Throughout the report, Circle talks a lot about the internet and how it wants to make monetary transactions as easy as sending an email, but it fails to mention that the competing internet protocols all migrated onto one (TCP/IP) that underpins everything and the competing networks like NCP, DECnet, and X.25 all faded into irrelevance. It will be the same with blockchains.

Circle acknowledges that “fintech, traditional banking, stablecoins, and CBDCs all exist in some form or fashion, but remain disconnected.” It doesn’t make the leap that we’ll need one stable, scalable protocol that allows that level of interoperability for everything to be connected.

Making financial services as easy as a click

This sort of stuff gets me fired up, and I found myself nodding in agreement with what Circle said. I believe in the power of micropaymentsdigital wallets, and a peer-to-peer electronic cash system to empower the world’s poorest people.

Circle talks about several regions in its report —Latin America, Africa, and Asia Pacific among them. Once again, there seems to be a disconnect between what Circle wants to achieve and the technology it operates on.

For example, here’s a screenshot from a Statista report on monthly incomes in Asia-Pacific countries:

APAC statisticsAPAC statistics

What’s the problem here? USDC’s primary home is the Ethereum blockchain, with fees per transaction currently sitting at $22.76 and over 160,000 pending transactions at the time of writing. This isn’t going to cut the mustard for this part of the world. 

While USDC does work on Solana and Hedera, which offer much smaller fees, none of these ledgers scale to meet the required transaction throughput to make Circle’s vision a reality. In fact, all of them combined can’t process even a fraction of the required throughput to underpin a new digital financial system.

Regulations are starting to play a big role

Finally, the Circle report acknowledges that regulations in the EU and elsewhere are beginning to come through.

The report specifically mentions MiCA in the EU. What it doesn’t say is that MiCA requires compliance with AML/CTF rules and gives national and EU-level authorities supremacy when it comes to supervisory and enforcement powers.

Again, one scalable ledger with total transparency, true auditability, and the ability to freeze and recover assets will obviously win in a regulated world. And again, there’s only one blockchain even talking about these things, let alone making them a reality—Bitcoin SV.

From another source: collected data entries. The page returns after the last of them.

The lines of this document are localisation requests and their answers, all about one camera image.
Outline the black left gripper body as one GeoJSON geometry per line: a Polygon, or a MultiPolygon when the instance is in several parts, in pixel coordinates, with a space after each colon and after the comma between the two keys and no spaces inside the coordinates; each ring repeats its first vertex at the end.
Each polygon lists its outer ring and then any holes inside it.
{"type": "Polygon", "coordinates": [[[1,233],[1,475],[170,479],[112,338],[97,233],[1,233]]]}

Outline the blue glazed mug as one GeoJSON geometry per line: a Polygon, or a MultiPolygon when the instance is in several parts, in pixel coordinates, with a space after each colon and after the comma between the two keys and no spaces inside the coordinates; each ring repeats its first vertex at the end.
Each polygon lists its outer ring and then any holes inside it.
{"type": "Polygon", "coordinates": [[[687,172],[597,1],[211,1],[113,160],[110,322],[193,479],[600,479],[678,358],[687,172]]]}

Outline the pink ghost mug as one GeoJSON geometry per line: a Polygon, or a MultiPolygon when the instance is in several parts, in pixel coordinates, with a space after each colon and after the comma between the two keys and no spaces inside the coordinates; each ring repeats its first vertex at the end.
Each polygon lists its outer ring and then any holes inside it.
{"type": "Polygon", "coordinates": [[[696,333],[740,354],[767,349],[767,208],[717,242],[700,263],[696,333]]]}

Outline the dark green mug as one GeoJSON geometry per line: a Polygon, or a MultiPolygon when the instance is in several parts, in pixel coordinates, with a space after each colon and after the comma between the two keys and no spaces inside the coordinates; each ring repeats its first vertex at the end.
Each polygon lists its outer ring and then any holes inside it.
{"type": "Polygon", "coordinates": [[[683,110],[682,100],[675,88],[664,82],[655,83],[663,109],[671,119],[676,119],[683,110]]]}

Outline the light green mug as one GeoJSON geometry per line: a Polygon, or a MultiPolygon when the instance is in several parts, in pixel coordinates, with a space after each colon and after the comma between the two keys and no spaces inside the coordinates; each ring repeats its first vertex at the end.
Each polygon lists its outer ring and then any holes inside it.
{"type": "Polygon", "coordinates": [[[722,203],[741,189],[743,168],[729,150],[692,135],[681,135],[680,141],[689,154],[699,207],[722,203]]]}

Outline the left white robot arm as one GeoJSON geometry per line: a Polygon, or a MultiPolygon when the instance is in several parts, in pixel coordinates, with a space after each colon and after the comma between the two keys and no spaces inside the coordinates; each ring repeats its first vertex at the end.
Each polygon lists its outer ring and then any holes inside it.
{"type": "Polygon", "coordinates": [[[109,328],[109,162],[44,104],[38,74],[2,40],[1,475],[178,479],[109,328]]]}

The EU MiCA rules are a good insight into how things will likely go in the U.S. and elsewhere, albeit with some national variations and local flavors. Governments worldwide want to do business with the European Union, U.S., China, and other massive economic powers, so their rules must align.

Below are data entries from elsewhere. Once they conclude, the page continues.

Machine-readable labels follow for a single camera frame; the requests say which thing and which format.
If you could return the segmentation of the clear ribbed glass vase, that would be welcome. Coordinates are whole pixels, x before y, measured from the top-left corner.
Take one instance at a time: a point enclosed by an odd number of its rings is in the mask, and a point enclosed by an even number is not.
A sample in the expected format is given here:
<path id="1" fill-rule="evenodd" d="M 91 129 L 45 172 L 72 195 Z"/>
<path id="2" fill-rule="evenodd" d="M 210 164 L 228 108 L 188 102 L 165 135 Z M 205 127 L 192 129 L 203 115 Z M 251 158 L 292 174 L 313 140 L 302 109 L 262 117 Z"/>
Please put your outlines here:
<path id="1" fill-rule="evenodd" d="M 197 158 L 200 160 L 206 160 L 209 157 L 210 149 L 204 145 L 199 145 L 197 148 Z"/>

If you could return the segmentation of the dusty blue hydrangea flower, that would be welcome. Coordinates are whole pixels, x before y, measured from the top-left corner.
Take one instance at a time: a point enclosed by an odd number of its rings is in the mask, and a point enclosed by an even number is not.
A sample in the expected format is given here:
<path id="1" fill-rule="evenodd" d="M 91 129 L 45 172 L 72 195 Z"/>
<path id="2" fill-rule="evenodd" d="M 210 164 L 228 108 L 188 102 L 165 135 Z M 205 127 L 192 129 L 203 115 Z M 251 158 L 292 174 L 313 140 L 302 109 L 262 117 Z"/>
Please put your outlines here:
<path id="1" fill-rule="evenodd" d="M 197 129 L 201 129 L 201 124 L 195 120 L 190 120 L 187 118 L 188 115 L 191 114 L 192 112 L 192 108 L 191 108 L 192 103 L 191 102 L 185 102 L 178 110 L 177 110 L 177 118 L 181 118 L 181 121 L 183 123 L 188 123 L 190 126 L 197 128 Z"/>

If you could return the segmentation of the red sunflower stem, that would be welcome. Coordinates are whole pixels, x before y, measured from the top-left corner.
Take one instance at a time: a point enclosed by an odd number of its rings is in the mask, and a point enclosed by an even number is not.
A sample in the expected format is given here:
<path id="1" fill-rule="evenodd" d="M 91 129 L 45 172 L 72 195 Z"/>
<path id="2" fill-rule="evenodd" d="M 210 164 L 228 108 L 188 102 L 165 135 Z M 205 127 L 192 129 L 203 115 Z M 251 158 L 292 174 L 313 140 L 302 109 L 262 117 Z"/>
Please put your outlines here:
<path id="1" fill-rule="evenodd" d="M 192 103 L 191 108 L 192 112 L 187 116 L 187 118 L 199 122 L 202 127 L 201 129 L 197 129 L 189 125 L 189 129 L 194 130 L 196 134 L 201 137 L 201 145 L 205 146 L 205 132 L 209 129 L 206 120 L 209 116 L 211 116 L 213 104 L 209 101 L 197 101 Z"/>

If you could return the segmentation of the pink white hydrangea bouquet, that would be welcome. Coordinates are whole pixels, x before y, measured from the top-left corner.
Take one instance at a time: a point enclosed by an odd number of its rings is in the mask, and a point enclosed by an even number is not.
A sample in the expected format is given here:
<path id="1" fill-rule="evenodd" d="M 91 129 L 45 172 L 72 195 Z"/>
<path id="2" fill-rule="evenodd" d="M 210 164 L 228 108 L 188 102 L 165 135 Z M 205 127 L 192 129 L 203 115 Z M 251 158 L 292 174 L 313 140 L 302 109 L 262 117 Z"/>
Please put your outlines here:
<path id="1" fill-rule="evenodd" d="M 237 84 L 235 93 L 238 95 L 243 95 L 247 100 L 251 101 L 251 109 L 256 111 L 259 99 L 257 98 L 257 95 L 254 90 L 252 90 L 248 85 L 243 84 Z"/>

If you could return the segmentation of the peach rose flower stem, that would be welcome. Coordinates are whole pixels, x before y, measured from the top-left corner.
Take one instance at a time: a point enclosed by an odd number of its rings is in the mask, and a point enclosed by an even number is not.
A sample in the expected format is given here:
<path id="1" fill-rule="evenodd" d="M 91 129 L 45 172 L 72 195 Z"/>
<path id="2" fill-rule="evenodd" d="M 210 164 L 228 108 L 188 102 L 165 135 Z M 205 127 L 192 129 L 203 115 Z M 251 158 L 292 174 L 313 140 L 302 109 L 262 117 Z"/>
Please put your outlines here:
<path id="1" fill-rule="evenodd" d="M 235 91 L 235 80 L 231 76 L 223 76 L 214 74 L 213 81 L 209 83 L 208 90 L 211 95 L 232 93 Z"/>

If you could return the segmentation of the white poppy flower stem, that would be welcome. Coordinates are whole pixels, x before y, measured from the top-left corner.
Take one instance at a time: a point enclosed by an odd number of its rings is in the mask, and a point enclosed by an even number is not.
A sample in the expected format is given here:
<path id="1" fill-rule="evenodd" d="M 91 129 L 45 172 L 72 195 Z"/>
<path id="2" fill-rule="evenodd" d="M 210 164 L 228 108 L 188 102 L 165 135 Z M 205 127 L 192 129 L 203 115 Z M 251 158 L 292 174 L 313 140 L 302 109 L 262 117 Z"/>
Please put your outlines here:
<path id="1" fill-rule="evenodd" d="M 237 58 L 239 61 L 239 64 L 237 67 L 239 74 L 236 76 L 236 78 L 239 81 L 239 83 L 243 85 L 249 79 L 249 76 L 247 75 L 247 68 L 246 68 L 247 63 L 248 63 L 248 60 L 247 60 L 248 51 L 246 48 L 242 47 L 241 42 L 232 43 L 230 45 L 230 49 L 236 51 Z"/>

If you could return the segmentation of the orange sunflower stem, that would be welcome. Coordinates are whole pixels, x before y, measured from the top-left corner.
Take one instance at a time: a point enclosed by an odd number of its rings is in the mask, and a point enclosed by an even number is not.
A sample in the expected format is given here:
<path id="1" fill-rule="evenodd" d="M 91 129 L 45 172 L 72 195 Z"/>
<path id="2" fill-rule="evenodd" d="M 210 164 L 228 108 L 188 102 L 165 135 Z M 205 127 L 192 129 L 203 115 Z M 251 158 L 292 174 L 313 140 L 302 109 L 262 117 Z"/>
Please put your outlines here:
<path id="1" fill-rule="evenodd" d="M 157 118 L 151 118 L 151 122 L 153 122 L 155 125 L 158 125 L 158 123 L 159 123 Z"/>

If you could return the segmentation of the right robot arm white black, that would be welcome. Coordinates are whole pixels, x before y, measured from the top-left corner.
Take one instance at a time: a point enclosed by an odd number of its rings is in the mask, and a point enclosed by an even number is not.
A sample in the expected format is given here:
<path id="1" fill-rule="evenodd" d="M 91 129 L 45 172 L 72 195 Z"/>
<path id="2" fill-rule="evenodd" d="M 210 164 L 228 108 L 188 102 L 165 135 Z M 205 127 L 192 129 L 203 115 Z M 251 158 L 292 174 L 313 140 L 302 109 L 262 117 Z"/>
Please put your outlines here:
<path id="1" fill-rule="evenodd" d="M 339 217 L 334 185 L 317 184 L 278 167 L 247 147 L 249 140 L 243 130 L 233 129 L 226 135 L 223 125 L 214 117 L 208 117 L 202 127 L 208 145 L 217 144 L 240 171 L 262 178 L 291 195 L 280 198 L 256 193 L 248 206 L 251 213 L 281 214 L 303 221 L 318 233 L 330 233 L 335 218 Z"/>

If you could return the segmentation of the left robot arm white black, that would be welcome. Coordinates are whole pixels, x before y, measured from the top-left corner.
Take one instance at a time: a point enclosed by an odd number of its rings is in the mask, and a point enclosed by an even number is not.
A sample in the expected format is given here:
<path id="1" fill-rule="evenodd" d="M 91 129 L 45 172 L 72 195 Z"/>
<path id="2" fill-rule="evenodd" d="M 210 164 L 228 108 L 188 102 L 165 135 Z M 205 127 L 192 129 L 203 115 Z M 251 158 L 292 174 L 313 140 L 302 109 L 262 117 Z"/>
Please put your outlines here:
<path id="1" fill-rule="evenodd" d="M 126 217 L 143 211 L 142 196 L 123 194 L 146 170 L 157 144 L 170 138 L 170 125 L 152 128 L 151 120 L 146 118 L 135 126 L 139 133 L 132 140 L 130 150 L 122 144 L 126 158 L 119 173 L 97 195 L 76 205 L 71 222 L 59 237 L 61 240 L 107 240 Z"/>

Read the Circle reportit’s well worth it

Overall, I thoroughly enjoyed reading the Circle USDC report. I agreed with much of what was written about what the mission is and the direction things are headed. Still, I couldn’t help but notice that Circle is omitting the important truth about one scalable blockchain being needed to bring all of this to fruition. A multi-chain world is one of the many blockchain myths that must be dispelled.